Bab XXXIV

2K 190 5
                                    

Kundatta menatap tajam kedua orang asing yang menghadapnya pagi itu. Raja Kambangan Petak itu menelisik lebih jauh dengan mata batinnya. Dua orang yang menghadapnya berpenampilan layaknya pendekar. Mereka pasti bukan penduduk biasa.

"Kalian di pihakku?"

Keduanya serempak menghaturkan sembah. "Hamba, Gusti Prabu."

Kundatta mengangguk. "Baiklah. Bisa kaujabarkan kekuatan mereka?"

Mereka pun menguraikan keterangan yang didapatnya di perbatasan timur.
Hanya seratus orang. Itu tidak berarti apa-apa, batin Kundatta. Pasukannya jauh lebih besar daripada itu. Penyambutan dari Puranggahu sepertinya tidak menarik. Sebagai kerajaan besar seharusnya Puranggahu mampu menggelar lebih banyak prajurit di perbatasan jika tujuannya untuk menghadang pasukan Kundatta.

"Mungkin juga ini hanya jebakan. Pasukan di perbatasan itu mungkin hanya untuk memancing kita, Gusti."

Kundatta membenarkan kata-kata patihnya. "Kita tetap pada rencana semula. Pasukan akan kita bagi dua untuk menyerang dari timur dan selatan. Kurasa rombongan penyambut tamu itu bisa digilas dengan mudah karena separuh pasukan kita jauh lebih banyak dari jumlah mereka."

Kepercayaan diri Kundatta meluap memenuhi dadanya. Rasanya ingin segera ia terjun ke medan perang saat itu juga.

"Kalian boleh ikut ke perbatasan timur. Tunjukkan dimana tempat mereka masanggrah."

Di hari yang ditentukan, Kundatta sendiri yang memerintahkan pasukan besarnya berpecah menjadi dua bagian. Keduanya bergerak bersama melintasi alun-alun kedaton Kambangan Petak laksana air bah yang meluap dari hulu sungai.

Di persimpangan pertama di luar alun-alun pasukan kiri yang dipimpin sendiri patih Kambangan Petak memisahkan diri bersama seluruh pasukannya menuju ke perbatasan selatan. Sementara pasukan kanan yang dipimpin langsung oleh raja Kundatta terus bergerak menuju perbatasan timur.

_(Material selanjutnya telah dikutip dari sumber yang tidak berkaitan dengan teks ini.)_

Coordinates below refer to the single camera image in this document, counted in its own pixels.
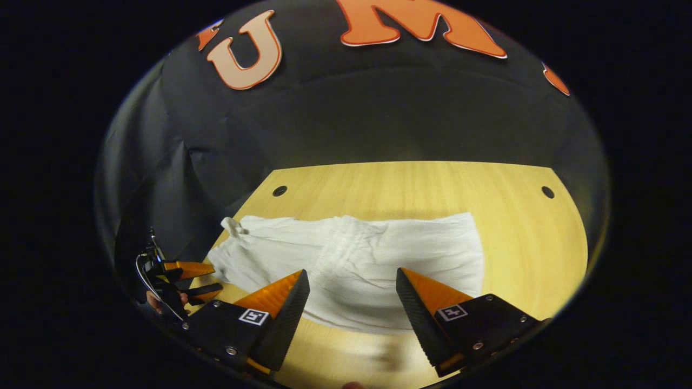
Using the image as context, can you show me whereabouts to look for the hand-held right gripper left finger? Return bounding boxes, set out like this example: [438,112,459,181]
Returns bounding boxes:
[181,269,311,376]

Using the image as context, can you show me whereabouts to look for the white jeans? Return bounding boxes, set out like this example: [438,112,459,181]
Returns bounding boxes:
[207,212,485,331]

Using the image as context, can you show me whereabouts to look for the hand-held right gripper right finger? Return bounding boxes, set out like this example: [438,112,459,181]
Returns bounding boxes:
[396,267,547,378]

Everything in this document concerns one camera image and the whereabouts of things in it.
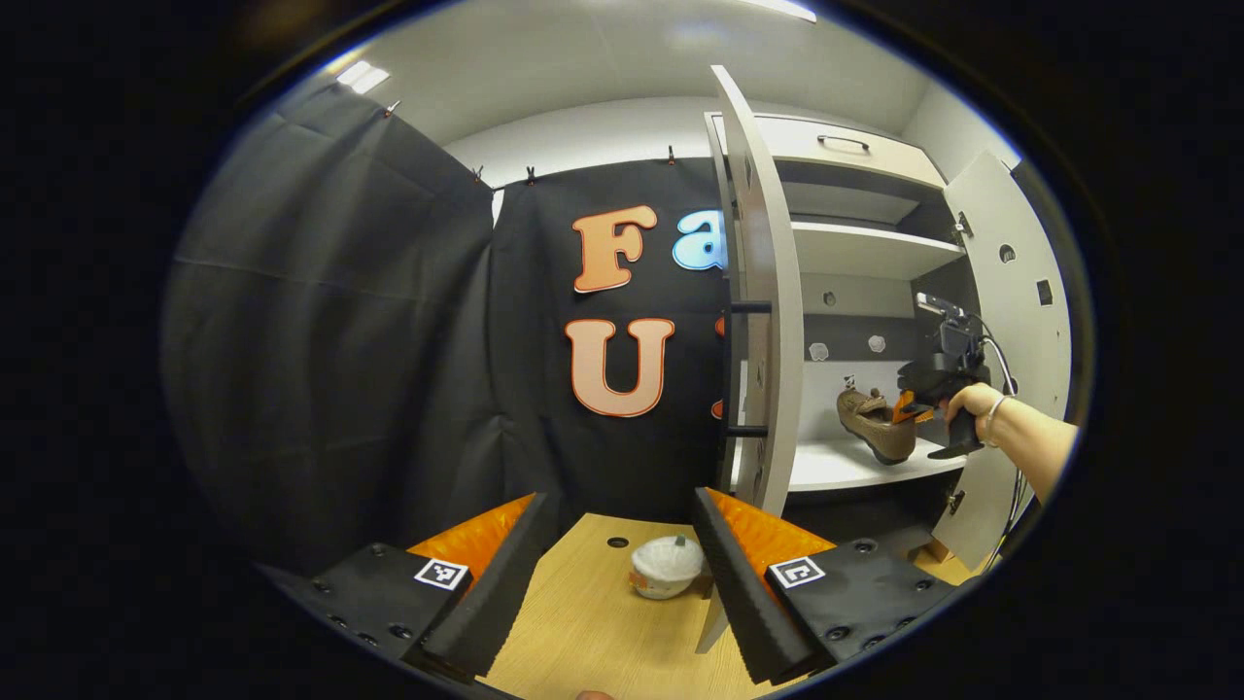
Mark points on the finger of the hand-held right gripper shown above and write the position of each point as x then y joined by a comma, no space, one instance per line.
909,408

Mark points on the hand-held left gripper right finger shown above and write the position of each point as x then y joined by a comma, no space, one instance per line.
739,593

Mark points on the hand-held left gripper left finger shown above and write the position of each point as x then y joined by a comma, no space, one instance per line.
491,603

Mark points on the brown shoe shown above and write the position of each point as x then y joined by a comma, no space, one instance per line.
880,433

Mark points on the white shoe cabinet door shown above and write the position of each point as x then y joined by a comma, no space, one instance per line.
777,253
1020,321

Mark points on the white shoe cabinet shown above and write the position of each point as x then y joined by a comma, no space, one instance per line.
855,255

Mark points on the white cabinet drawer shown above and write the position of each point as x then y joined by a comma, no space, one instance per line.
875,156

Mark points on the white lidded bowl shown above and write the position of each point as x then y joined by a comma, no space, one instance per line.
669,569

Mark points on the black backdrop cloth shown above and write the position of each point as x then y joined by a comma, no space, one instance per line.
544,457
321,321

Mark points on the long ceiling light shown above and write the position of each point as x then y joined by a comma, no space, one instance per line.
787,10

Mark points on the short ceiling light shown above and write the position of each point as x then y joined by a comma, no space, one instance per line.
362,76

Kundatta duduk di atas punggung kudanya yang kekar berwarna hitam. Bendera kebesaran berkibaran di belakangnya. Para prajuritnya begitu bersemangat mengikuti derap kaki kuda rajanya melintasi hutan menuju wilayah Puranggahu. Pasukan yang hanya berjalan kaki itu membutuhkan waktu lebih dari sehari untuk mencapai wilayah tepi kerajaan dimana jalan yang mereka lalui hanyalah hutan belantara yang lebat dan rimbun.

Malam telah turun ketika mereka masih di perjalanan. Hutan yang gelap seolah menawarkan bahaya. Obor-obor mulai dinyalakan sementara mereka terus bergerak menembus belantara. Kundatta tak ingin berhenti sebelum mereka mencapai tujuan.

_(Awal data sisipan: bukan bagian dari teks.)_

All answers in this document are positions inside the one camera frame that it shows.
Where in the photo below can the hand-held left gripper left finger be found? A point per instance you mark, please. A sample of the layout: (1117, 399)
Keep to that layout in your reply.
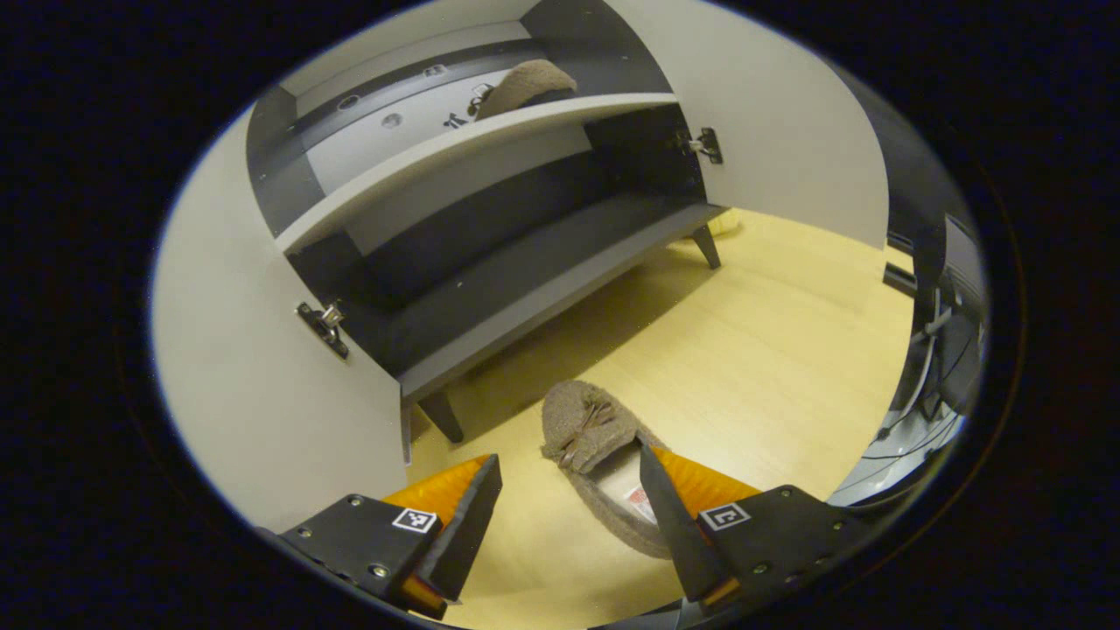
(468, 534)

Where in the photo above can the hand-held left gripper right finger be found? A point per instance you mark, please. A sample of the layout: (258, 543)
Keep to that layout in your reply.
(674, 525)

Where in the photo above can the brown fuzzy shoe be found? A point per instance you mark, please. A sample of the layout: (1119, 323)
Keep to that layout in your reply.
(529, 83)
(586, 429)

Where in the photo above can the grey shoe cabinet door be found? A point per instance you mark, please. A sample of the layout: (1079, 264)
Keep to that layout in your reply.
(787, 131)
(254, 394)

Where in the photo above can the grey shoe cabinet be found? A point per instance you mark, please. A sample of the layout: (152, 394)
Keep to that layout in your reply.
(490, 262)

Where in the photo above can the metal door hinge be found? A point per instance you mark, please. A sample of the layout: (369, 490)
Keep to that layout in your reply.
(707, 144)
(325, 328)

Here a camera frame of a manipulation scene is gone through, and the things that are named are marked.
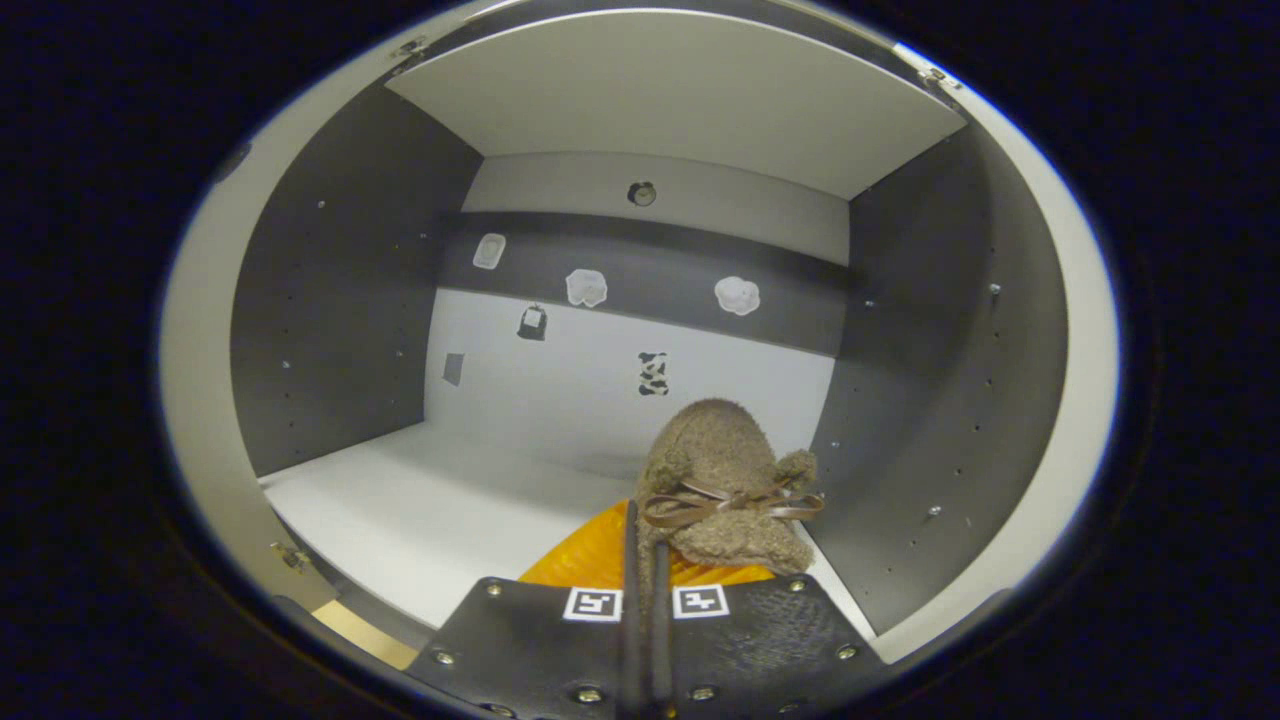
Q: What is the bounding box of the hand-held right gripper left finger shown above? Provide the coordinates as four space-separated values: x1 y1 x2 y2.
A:
405 498 646 720

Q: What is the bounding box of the white shoe cabinet door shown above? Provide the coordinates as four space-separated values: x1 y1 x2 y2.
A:
160 40 341 613
875 45 1121 663

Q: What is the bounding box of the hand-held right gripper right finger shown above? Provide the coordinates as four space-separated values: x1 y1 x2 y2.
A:
645 540 891 720

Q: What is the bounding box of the white and grey shoe cabinet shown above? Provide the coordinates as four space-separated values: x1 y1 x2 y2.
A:
160 0 1121 666

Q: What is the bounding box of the brown fuzzy shoe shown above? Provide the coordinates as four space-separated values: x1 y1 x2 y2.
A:
635 398 826 576

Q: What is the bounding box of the white cabinet shelf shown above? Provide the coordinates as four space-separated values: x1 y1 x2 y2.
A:
385 10 969 201

Kegelapan membungkus jagat raya tanpa pertolongan cahaya bulan. Angin gunung yang berhembus kencang mengejar kabut makin menusuk tulang. Dan akhirnya Kundatta menarik tali kekang kudanya.

"Berhenti disini. Kita akan masanggrah di tempat ini." Teriaknya lantang menembus malam. Cahaya obor yang remang-remang kesulitan melawan pekatnya kabut.

Kundatta berpaling pada dua pendekar yang mengikutinya. "Masih jauhkah dari sini?"

"Tidak, Gusti. Kita sudah dekat dengan perbatasan timur."

"Bagus." Kundatta mengangguk puas. Ia telah membayangkan kemenangannya esok pagi.

**********

Jayantaka akhirnya berhasil mengejar kuda ayahnya yang dipacu kesetanan. Entah apa yang diburu oleh ayahnya. Busur di tangannya terentang kuat dengan anak panah yang siap dilepaskan.

"Ayahanda," panggil Jayantaka.

Jnanashiwa tersentak menoleh dengan marah. "Mau apa kau?"

"Kambangan Petak akan menyerbu Puranggahu dalam pekan ini juga."